Teatro, o senhor do mundo
Só existe uma forma absoluta de liberdade: o teatro. A tese foi uma lei de vida para a atriz Myrian Muniz (1931-2004). E a sua lei, sublime, arrebata a plateia durante a apresentação do espetáculo Eu não dava para aquilo, de Cássio Junqueira e Cássio Scapin, cartaz do CCBB/RJ até março. De verdade: imperdível. Corra para ver. As feras primordiais arquitetas da alma estão todas em assembleia no palco.
A direção de Elias Andreato traduz com maestria a essência do texto, obra de poetas preocupados em revelar uma vida de arte. Os autores buscaram indicar o caleidoscópio existencial que foi a vida de Myrian Muniz, sem enveredar por uma biografia careta, banal. O diretor apostou na escolha: a cena alterna ritmos, movimentos, intenções, expressões, sempre com extrema sutileza, alcança uma contundência comovedora, a partir de um desenho estético fluente. Myrian Muniz, dispersa em fatos e memórias, se transforma em excelente pretexto para uma aula de direção de cena e de direção de ator.
O feito aparece amplificado para a plateia graças à luz de Wagner Freire, renascentista, divina e diabólica, em planos e focos eficazes para fazer do indivíduo o eixo vital da cena. Para acentuar a densidade da construção, em algumas marcações o intérprete sai do foco e joga com a luz, brinca com a trama de claro-escuro tecida sobre a cena.
Mas o mérito não cabe apenas ao iluminador, aqui um artista no rigor da palavra: o cenário e o figurino, de Fabio Namatame, se articulam de forma visceral ao conceito da montagem. O desejo não é a caricatura ou o mimetismo, nem mesmo a representação imitativa mecânica. Num jogo de véus, cortinas transparentes pretas e brancas, hábeis para a construção de diferentes planos de cena, sem resvalar para uma composição simplista de fundo e figura, a cenografia trabalha com as ideias de desvelar e ocultar, mostrar e narrar, atrair e afastar. No centro, um pequeno palco e uma cadeira giratória, a indicação de que o foco é a velha arte da representação, ator e plateia. O figurino atende a esta visão com impacto – uma veste preta, como se fosse uma malha de ensaio, uma manta-véu preta praticável, de múltiplas funções. Vale se comover com as incontáveis formas sugeridas para o véu, graças ao trabalho do ator.
E – por Téspis!∗– que ator a plateia tem o prazer de ver em ação. Cassio Scapin revela com brio o que pode ser um ato de entrega ao teatro, no sentido exato defendido por Myrian Muniz ao longo de sua vida.

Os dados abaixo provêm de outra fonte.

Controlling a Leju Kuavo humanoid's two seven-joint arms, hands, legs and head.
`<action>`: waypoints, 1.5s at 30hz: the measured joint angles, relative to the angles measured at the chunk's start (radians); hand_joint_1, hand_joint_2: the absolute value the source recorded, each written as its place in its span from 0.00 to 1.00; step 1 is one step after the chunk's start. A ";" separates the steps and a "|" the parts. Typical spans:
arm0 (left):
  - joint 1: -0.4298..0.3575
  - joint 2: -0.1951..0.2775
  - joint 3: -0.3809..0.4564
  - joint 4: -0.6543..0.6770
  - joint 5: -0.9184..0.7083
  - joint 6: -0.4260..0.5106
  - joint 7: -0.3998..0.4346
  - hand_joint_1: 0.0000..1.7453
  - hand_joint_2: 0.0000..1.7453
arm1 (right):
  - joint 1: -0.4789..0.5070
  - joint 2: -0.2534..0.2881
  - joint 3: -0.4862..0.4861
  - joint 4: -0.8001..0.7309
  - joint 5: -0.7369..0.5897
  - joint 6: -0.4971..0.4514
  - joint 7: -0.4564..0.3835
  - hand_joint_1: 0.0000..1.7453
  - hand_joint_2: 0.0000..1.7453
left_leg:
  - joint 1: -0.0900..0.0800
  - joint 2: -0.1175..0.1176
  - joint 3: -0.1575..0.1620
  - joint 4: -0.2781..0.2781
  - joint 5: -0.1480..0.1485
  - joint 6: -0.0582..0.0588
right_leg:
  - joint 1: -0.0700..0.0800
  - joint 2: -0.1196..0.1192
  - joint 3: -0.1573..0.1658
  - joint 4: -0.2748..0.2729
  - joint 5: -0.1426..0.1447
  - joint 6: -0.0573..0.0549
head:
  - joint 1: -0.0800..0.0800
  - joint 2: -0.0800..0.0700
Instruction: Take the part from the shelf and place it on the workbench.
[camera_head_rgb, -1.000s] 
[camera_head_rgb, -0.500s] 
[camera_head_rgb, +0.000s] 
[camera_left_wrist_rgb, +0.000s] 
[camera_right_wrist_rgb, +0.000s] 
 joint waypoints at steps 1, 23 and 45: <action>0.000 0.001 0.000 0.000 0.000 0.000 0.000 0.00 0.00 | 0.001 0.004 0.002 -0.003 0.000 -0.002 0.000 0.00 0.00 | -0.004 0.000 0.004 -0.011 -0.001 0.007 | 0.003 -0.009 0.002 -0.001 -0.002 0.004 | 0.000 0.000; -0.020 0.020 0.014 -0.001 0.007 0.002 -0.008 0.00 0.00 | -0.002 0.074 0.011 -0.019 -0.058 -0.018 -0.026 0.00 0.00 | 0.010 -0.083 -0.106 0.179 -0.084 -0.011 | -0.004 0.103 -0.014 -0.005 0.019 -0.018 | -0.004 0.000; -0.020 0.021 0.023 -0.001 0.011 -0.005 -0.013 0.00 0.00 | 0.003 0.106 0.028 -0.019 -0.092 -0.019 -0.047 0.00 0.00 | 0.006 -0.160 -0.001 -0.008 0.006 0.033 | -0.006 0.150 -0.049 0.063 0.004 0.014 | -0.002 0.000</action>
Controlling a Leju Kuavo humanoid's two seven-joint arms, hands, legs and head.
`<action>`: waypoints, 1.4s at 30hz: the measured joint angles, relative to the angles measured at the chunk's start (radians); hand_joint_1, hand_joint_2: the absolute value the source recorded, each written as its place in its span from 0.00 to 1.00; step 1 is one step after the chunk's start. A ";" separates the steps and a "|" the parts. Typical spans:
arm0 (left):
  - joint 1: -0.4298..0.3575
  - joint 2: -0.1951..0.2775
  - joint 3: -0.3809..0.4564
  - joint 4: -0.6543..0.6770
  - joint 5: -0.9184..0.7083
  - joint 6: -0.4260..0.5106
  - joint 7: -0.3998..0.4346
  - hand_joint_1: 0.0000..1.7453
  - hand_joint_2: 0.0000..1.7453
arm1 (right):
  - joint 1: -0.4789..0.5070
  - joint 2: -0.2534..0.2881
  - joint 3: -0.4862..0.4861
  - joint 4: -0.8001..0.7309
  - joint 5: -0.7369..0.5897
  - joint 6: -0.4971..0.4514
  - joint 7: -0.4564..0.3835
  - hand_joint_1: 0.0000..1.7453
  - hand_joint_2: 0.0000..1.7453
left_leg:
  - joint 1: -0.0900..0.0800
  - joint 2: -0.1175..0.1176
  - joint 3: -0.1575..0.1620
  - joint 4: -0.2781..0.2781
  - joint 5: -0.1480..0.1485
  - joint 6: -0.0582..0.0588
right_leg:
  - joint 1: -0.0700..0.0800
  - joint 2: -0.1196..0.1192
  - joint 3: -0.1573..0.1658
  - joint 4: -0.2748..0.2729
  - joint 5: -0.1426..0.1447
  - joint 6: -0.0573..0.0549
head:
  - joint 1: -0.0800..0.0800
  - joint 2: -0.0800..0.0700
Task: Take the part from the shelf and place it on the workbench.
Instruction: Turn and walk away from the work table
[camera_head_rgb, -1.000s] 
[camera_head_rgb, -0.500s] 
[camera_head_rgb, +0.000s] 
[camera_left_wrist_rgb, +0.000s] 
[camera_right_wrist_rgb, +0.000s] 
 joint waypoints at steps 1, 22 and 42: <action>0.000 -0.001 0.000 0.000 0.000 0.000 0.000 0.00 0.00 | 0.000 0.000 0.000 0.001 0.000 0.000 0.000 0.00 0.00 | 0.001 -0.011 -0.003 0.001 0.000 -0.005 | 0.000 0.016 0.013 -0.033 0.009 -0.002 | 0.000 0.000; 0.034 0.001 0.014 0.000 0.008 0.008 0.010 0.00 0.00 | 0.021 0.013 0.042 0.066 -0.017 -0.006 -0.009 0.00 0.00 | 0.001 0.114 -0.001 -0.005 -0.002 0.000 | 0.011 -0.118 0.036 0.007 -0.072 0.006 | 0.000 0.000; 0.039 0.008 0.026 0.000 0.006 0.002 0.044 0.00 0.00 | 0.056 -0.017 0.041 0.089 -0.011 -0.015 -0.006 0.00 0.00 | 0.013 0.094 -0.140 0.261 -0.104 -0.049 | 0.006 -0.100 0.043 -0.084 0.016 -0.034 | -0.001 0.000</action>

A partir de citações discretas, elegantes e perspicazes, dos jeitos da atriz – a voz, a postura física, os meneios de mão, os tremores, o pigarro, a tosse, o humor, a ênfase, a inteligência – Casio Scapin aborda algo da biografia da estrela, algo de suas vivências e dos seus sentimentos profundos, algo da sua concepção de vida, do mundo e do teatro. Chega mesmo a brincar com o público de forma direta numa inusitada – e muito bem pensada – aula de teatro. Ser ou não ser é o fundamento de tudo o que devemos fazer. Não dá para levar os dias sem paixão. E a paixão transparece também no uso da música, em que se canta desde a alegoria da pátria até Elis Regina, uma trilha sonora de Jonatan Harold.
O resultado é devastador: percebemos sob o jogo claro-escuro, treva-e-luz, como a vida pode ser uma escolha radiosa, como a tapeçaria bordada multicor do final. Uma escolha veemente, como as muitas que a atriz fez, impactantes como os brados dos ladrões – escolhas aptas para mudar valores, criar caminhos, propor para a existência a melhor das revoluções. A revolução que nos fará para sempre livres, sempre proposta pelo teatro, a revolução de fazer da Humanidade o valor fundamental para tudo. Portanto, cuide de sua liberdade neste mundo traiçoeiro: vá ver.
∗ Não sabe quem foi Téspis? Ora, como diria Mirian Muniz, vá pesquisar. Por Zeus! E para Zeus, siga o mesmo raciocínio!